• [WHAT THE TASK REQUIRES]
In the material below, how many lines include the string "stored"? Answer with the number and nothing else.

• [DATA EXCERPTS]
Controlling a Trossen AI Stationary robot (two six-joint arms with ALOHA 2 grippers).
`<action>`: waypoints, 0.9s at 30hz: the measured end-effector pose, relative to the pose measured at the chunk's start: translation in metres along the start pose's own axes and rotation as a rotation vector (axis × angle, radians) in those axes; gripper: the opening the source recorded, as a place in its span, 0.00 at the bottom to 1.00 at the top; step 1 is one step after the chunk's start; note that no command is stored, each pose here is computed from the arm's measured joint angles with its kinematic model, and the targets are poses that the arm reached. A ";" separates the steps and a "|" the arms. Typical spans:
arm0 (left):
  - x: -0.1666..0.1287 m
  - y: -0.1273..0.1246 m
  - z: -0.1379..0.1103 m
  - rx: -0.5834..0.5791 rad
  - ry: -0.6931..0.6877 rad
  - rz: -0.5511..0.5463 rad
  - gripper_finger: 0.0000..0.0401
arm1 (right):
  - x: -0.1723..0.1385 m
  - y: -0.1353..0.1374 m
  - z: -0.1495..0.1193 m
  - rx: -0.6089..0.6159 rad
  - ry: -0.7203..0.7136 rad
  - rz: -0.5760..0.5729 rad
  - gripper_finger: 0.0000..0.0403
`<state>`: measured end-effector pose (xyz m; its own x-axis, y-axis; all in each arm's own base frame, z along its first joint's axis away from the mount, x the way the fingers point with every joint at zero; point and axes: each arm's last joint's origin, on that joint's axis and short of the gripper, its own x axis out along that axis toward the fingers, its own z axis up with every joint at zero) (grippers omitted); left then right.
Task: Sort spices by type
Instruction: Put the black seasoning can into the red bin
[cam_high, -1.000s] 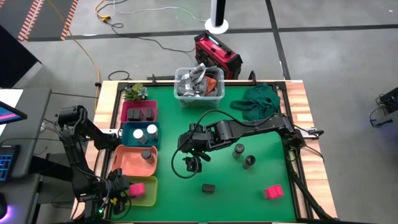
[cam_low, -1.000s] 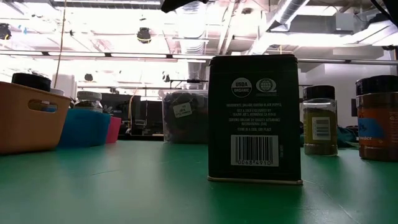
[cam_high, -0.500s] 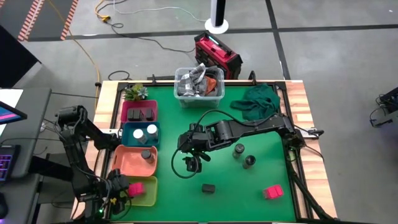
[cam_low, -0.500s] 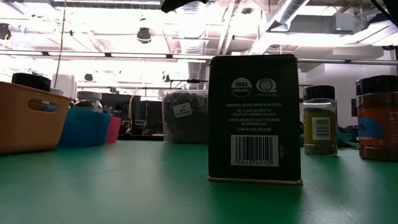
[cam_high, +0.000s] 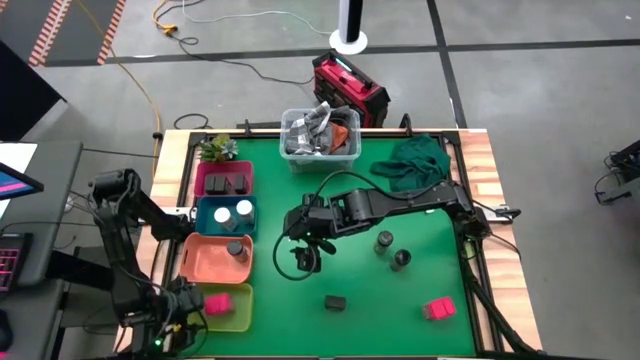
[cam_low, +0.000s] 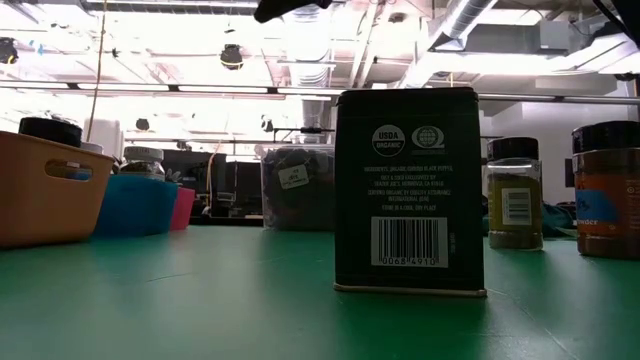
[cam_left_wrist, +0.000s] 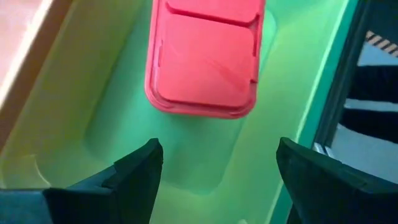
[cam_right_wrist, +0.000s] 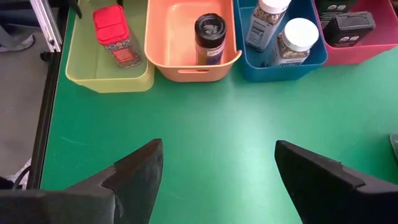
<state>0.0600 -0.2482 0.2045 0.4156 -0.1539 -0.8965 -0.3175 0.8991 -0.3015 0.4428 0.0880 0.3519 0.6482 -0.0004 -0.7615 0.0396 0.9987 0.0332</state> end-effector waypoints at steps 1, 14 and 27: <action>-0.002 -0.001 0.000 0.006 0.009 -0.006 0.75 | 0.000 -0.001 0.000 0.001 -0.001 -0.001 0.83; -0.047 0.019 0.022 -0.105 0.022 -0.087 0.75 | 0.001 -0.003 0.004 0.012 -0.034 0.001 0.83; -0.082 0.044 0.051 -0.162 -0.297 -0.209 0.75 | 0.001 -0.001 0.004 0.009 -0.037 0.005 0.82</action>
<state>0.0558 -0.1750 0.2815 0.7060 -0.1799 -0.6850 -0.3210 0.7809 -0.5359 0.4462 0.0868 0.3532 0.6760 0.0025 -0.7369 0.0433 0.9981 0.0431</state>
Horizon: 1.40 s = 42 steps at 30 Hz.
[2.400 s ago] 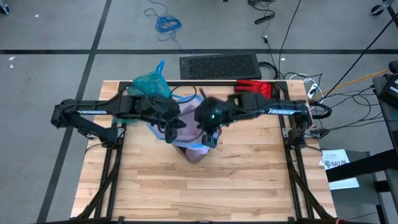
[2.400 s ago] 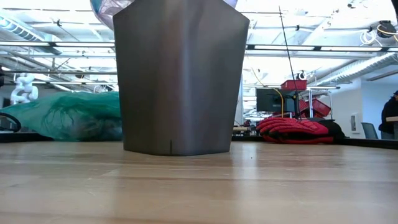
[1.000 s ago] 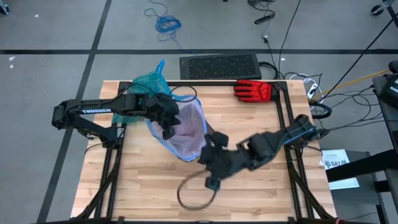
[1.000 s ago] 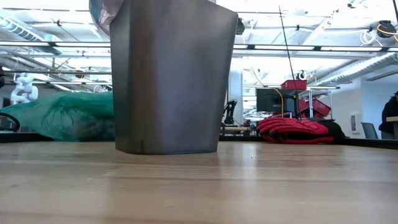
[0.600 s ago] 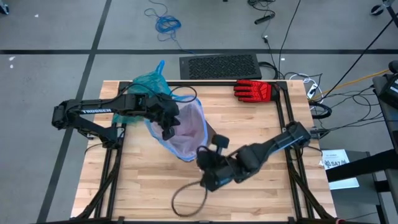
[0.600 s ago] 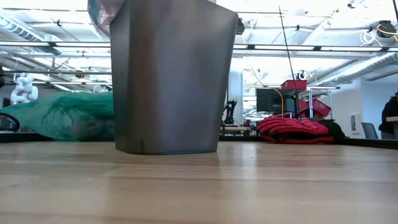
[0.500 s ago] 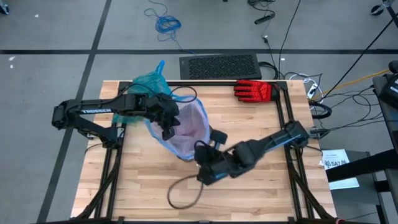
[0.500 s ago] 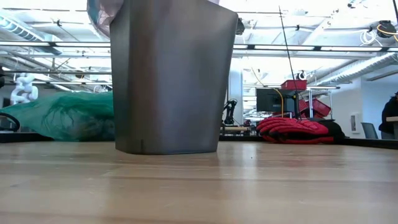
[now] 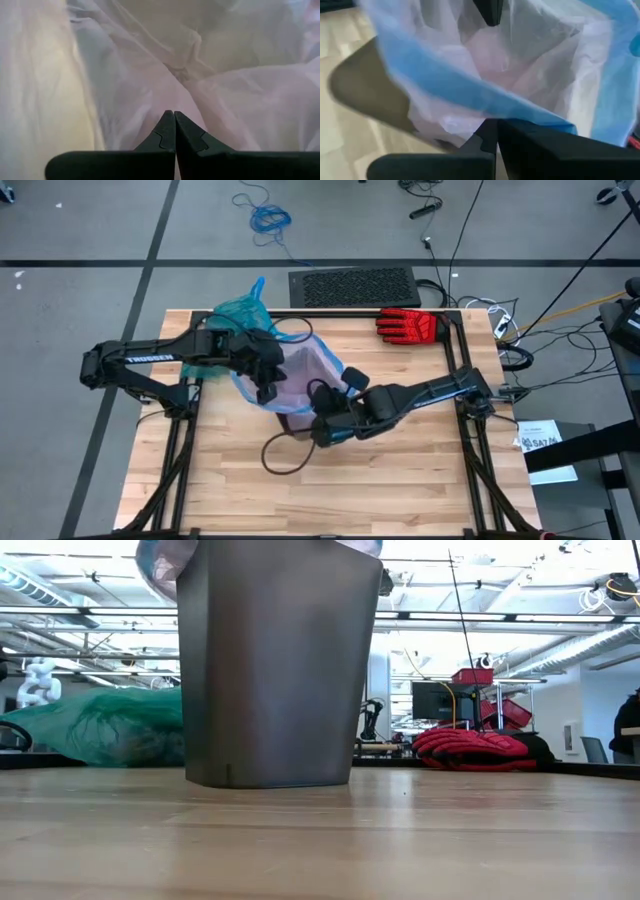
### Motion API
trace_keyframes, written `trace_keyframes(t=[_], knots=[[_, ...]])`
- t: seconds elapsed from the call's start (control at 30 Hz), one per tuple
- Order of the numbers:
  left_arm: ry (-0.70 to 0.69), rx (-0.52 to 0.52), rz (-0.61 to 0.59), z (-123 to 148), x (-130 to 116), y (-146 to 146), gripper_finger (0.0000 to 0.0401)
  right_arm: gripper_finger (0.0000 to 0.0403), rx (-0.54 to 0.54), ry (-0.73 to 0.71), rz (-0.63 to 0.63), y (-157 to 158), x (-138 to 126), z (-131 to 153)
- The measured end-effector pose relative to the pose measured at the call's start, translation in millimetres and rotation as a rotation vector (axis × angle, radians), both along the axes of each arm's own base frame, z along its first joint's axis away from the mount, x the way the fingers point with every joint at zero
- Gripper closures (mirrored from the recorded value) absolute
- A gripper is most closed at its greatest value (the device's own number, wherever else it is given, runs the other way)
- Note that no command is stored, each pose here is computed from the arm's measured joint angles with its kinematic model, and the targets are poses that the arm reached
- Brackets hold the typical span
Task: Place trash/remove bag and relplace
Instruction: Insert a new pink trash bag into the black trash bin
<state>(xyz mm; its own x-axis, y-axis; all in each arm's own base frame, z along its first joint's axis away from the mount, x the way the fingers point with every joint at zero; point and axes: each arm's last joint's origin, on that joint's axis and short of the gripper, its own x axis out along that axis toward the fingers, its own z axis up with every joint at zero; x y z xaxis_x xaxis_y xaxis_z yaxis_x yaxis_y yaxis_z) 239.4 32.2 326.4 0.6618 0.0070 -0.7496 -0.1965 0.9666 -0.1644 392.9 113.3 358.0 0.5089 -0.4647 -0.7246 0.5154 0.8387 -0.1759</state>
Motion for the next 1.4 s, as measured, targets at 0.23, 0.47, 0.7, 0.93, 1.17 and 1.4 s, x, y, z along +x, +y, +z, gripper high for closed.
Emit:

• [RESPONSE BOX]
2